Currently, we have about 13,000 parts in the database. The stored characteristics are 97,000, each of which may be composed of several values, for a total database size of 50MB. Out of the 15 tables the multiValue table, containing more than 1,000,000 records, is the largest at 41MB.
But the most spectacular result was obtained by comparing the time spent by operators in the calorimeter assembling. Before the introduction of REDACLE, 25% of the operators' time was wasted in the interaction with the work-flow manager. Using REDACLE, the interaction between operators and the database takes a negligible amount of time, improving the overall detector assembling efficiency.

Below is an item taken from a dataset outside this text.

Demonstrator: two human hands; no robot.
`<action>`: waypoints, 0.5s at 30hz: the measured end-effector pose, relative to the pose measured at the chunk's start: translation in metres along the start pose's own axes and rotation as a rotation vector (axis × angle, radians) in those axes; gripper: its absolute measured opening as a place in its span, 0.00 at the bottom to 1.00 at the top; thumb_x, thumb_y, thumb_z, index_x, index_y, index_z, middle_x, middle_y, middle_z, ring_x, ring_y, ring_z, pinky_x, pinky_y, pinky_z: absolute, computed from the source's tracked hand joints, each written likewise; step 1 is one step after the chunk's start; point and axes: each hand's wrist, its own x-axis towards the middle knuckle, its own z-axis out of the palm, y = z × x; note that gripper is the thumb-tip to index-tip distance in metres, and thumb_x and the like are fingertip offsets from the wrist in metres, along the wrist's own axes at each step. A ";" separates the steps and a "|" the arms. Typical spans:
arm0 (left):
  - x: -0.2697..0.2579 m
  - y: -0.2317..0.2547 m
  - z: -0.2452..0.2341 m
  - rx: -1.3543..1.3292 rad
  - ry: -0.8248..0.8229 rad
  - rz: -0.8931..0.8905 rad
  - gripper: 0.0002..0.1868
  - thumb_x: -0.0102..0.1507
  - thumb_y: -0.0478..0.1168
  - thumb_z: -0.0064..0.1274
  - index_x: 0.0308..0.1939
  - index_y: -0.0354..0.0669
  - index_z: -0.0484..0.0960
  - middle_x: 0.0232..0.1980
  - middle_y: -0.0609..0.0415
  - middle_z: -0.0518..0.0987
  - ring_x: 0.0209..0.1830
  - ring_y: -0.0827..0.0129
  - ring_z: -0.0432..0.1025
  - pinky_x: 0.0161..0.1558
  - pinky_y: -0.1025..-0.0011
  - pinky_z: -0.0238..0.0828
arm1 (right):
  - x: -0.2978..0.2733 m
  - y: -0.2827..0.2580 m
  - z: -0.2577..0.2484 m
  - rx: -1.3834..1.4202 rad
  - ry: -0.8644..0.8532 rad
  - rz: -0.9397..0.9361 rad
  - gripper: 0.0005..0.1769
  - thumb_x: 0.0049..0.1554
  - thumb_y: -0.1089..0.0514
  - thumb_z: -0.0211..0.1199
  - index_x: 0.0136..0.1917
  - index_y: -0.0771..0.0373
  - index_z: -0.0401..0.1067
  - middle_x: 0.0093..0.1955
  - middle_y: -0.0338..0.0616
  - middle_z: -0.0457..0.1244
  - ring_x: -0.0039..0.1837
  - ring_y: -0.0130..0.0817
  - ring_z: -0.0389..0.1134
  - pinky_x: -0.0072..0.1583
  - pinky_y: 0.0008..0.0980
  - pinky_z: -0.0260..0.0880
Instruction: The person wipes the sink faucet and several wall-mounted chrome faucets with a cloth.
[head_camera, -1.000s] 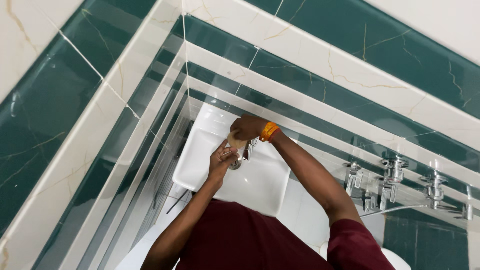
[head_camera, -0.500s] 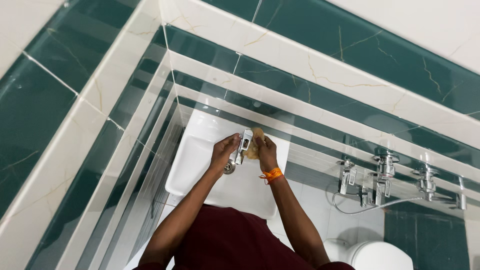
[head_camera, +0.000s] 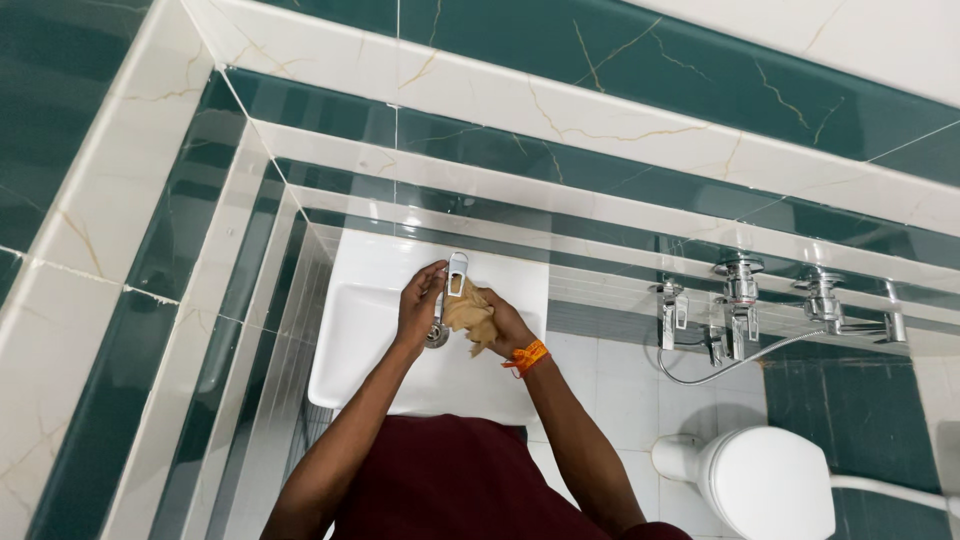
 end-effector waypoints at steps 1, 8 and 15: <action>0.001 0.000 -0.003 0.005 0.002 0.003 0.21 0.72 0.43 0.48 0.65 0.37 0.76 0.52 0.52 0.82 0.53 0.73 0.74 0.55 0.73 0.71 | 0.001 -0.007 0.003 -0.399 0.256 -0.025 0.23 0.70 0.47 0.50 0.62 0.68 0.71 0.51 0.51 0.68 0.45 0.36 0.69 0.44 0.35 0.71; -0.013 0.006 0.001 0.000 -0.031 -0.041 0.30 0.72 0.56 0.39 0.71 0.41 0.70 0.66 0.47 0.75 0.69 0.65 0.67 0.72 0.68 0.57 | -0.021 -0.005 0.094 -1.157 0.422 -0.908 0.25 0.57 0.56 0.63 0.65 0.69 0.68 0.56 0.52 0.68 0.52 0.42 0.71 0.52 0.36 0.73; -0.069 0.054 0.049 0.800 0.050 0.609 0.28 0.75 0.48 0.40 0.76 0.39 0.65 0.80 0.33 0.56 0.83 0.44 0.42 0.76 0.50 0.40 | -0.070 0.018 0.091 -1.361 0.354 -0.822 0.21 0.55 0.56 0.66 0.60 0.64 0.75 0.52 0.52 0.69 0.52 0.47 0.71 0.54 0.38 0.72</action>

Moreover, operators soon familiarized themselves with REDACLE's flexibility and started requesting new tools and interfaces. What before required weeks to develop or might have been almost impossible to build, now can be implemented in a short time with REDACLE and LAMP—between a few hours and two or three days.
The extraordinary flexibility of the REDACLE database design makes it practical for many different business processes and industrial applications, clearly illustrating how open-source software can be superior to proprietary offerings. In the future, we plan to support even more complex work-flow models as well as a library of frequently used queries and functions to be employed in the development of other REDACLE-based projects.